• What is being asked: Every line below that contains the word "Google" must be copied.

◇ ◇ ◇

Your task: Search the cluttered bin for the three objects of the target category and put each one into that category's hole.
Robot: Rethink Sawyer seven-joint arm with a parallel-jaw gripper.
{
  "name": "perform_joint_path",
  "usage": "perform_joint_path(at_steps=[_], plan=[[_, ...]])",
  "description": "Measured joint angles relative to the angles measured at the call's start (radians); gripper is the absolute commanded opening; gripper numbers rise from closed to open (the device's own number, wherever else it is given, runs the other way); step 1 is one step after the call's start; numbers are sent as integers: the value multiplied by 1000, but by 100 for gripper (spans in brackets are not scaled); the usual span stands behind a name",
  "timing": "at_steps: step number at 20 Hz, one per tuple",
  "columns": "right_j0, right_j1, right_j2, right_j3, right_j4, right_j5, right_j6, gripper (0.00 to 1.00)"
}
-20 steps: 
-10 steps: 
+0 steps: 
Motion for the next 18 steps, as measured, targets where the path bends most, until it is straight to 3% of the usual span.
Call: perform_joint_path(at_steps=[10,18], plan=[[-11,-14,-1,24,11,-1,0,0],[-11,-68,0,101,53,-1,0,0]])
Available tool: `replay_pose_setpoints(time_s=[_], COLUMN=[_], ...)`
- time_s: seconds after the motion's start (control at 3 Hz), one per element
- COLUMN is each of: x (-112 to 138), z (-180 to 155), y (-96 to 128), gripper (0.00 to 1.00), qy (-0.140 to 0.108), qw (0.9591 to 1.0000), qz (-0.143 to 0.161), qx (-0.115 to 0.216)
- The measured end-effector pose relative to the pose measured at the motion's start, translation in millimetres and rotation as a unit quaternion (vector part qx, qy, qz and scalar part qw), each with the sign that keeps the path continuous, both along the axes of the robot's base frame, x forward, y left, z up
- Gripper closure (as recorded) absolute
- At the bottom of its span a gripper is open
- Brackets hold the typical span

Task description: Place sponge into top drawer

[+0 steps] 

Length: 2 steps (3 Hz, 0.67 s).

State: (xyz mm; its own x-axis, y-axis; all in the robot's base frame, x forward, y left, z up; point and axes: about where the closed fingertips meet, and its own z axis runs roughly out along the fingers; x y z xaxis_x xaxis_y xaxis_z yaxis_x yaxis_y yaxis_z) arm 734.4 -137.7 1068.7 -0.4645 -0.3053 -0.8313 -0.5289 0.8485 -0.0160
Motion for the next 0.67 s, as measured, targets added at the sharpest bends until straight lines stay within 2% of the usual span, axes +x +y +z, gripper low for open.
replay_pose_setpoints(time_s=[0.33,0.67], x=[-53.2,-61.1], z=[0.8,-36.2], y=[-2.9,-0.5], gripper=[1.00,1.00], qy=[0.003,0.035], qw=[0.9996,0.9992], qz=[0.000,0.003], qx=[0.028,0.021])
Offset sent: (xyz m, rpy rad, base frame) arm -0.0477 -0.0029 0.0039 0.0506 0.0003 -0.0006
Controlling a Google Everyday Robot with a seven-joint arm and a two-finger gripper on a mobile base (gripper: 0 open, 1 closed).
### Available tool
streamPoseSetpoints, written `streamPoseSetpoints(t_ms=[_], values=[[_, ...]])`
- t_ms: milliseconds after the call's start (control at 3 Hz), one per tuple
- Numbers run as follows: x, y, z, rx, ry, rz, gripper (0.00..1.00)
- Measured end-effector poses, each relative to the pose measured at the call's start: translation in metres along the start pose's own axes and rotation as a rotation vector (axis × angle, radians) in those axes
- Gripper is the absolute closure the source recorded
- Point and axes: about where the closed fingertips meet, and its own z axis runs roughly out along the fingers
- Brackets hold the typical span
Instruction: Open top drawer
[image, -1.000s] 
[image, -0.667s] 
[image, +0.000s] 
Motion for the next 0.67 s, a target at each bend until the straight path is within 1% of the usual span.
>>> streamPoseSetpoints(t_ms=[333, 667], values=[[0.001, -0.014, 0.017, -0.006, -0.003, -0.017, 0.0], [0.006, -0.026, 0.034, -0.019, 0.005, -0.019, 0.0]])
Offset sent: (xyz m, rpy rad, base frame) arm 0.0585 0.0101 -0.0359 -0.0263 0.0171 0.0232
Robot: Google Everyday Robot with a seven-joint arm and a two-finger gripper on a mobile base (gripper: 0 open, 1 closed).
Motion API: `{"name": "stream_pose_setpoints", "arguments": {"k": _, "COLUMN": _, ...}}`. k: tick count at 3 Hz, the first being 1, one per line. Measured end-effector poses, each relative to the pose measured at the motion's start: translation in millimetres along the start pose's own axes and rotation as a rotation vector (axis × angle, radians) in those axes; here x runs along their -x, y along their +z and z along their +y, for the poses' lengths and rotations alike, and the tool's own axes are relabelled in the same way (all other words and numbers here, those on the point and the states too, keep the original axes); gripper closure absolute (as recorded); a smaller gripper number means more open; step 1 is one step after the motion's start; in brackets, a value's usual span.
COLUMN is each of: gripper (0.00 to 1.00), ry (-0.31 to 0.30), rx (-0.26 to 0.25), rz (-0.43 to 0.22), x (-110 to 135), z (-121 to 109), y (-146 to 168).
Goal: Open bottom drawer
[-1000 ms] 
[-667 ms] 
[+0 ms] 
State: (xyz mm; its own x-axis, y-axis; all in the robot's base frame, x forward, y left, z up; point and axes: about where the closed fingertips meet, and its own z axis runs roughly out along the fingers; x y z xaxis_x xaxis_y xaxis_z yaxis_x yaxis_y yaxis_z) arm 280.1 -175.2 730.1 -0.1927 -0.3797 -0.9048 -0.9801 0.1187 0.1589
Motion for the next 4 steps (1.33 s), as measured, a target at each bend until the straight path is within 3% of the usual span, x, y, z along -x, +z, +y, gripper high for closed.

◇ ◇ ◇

• Task solution:
Controlling a Google Everyday Robot with a seven-joint arm and a two-finger gripper on a mobile base (gripper: 0 open, 1 closed).
Robot: Google Everyday Robot with a seven-joint arm and a two-finger gripper on a mobile base (gripper: 0 open, 1 closed).

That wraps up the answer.